Hilda Bastian is my go-to for vaccine news. I’ve incorporated some of her most recent post (2024-08-31) into this post, but not all of it.


This article from USA (2024-09-03) discusses how prepandemic Italy and Texas emphasized hospitals over primary care, what they were doing about the weaknesses that emphasis revealed, and what the new Italian clinics look like. It only touches lightly on the pandemic, but it’s an interesting look at primary-focused care.


This blog post (2024-09-03) is suuuuper long and suuuuper detailed/technical about the strengths and weaknesses of the Novavax vaccines. Tl;dr: he doesn’t like Novavax as much as I do (well, did, before reading his post).

Mpox

Transmission

Mpox is airborne, y’all! This older article from Belgium (2023-07-24) and this one from Spain (2023-03-24) reports that they were able to detect mpox in the air at a clinic and at nightclubs.


Some good news! This US CDC report (2024-09-05) found that in relatively extensive contact tracing of clade 2 mpox cases on US flights, there were zero cases of other people catching clade 2 mpox on those flights. (Clade 2 was the one spreading two years ago, and is less lethal than the Clade 1 which has got people scared right now.)

Vaccines

This paper from Moderna (2024-09-04) reports that their mRNA vaccine protected monkeys from an mpox infection better than Bavarian Nordicโ€™s Jynneos vaccine did. All of the monkeys survived being deliberately infected, but the Moderna-vaccinated monkeys had significantly fewer lesions (which is a good proxy for disease severity) than the Jynneos monkeys did. The Jynneos-vaccinated monkeys’ lesions also took ten days longer to disappear than the Moderna-vaccinated monkeys’ did.
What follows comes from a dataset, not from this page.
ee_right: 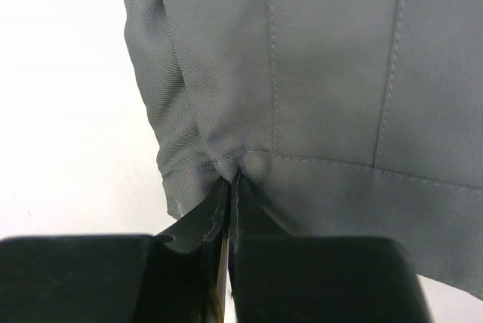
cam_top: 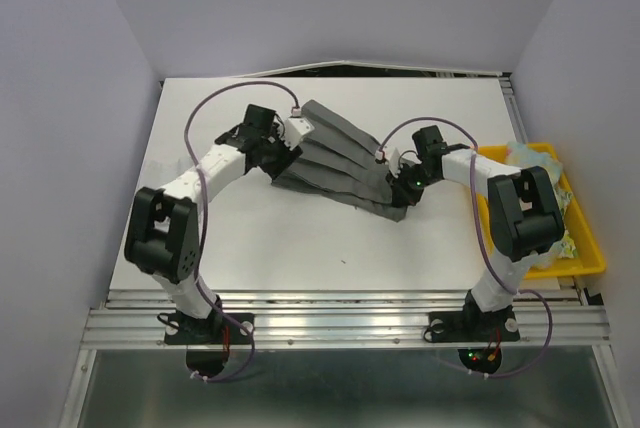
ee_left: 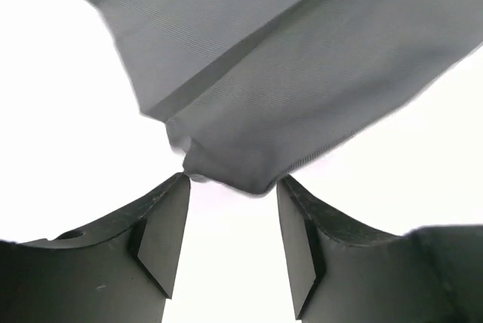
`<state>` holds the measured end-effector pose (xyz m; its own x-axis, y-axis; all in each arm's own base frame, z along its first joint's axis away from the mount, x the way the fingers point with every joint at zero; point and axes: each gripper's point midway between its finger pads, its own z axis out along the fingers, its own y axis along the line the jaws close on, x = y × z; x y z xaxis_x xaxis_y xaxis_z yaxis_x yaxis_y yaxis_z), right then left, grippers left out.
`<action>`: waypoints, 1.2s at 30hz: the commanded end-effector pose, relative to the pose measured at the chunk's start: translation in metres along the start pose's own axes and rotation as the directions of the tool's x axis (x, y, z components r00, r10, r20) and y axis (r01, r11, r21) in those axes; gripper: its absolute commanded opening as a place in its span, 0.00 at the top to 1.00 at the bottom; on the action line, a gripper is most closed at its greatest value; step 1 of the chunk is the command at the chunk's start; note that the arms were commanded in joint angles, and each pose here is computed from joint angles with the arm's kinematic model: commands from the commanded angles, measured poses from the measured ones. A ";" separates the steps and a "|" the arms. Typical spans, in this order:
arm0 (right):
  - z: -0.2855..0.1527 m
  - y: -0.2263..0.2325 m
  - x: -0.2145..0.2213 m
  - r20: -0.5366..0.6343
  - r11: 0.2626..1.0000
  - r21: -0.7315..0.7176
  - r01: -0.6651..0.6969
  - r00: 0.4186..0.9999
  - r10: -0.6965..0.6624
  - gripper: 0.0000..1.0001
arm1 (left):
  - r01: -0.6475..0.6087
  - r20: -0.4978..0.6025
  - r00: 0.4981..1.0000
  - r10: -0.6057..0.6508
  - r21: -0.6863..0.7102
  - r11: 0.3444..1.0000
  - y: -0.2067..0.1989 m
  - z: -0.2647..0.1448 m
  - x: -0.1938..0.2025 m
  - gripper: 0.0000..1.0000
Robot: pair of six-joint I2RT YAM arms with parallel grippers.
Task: Fold and stack the skirts
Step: Fold the skirt
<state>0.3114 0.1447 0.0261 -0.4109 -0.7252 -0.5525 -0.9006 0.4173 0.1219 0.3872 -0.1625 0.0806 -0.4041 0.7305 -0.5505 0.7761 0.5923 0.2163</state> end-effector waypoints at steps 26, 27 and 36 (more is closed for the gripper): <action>0.064 0.064 -0.058 -0.054 0.686 -0.251 -0.683 0.717 0.695 0.99 | 0.681 -0.035 0.560 -0.828 0.589 0.436 -0.177 -0.022 -0.078 1.00; 0.061 0.063 -0.062 -0.041 0.687 -0.252 -0.682 0.717 0.696 0.99 | 0.682 -0.048 0.565 -0.824 0.590 0.433 -0.182 -0.019 -0.079 1.00; 0.045 0.059 -0.087 0.011 0.689 -0.274 -0.671 0.714 0.700 0.99 | 0.763 -0.132 0.526 -0.840 0.508 0.398 -0.190 0.018 -0.058 1.00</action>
<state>0.2812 0.2503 0.0267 -0.9410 -0.2397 -0.2389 -0.3378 0.6219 0.7065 0.2577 -0.3151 0.0425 -0.9459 -0.0298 -0.3230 0.2309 0.6376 -0.7350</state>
It’s buried in the paper, but more obvious in this article (2024-09-04) about the study: Moderna’s vax presents four proteins which are found in all poxes, so it is likely that the Moderna vax will also immunize against smallpox, cowpox, horsepox, etc. (Chicken pox is from a different family, sorry, but it’s got its own vax.)

HPAI (Bird flu)

Transmission

This press release (2024-09-06) reports that a human with no obvious animal exposure tested positive for H5N1. The good news is that they found it with routine flu surveillance.


This article (2024-08-30) reports that three California cow herds have tested positive for highly pathogenic avian influenza.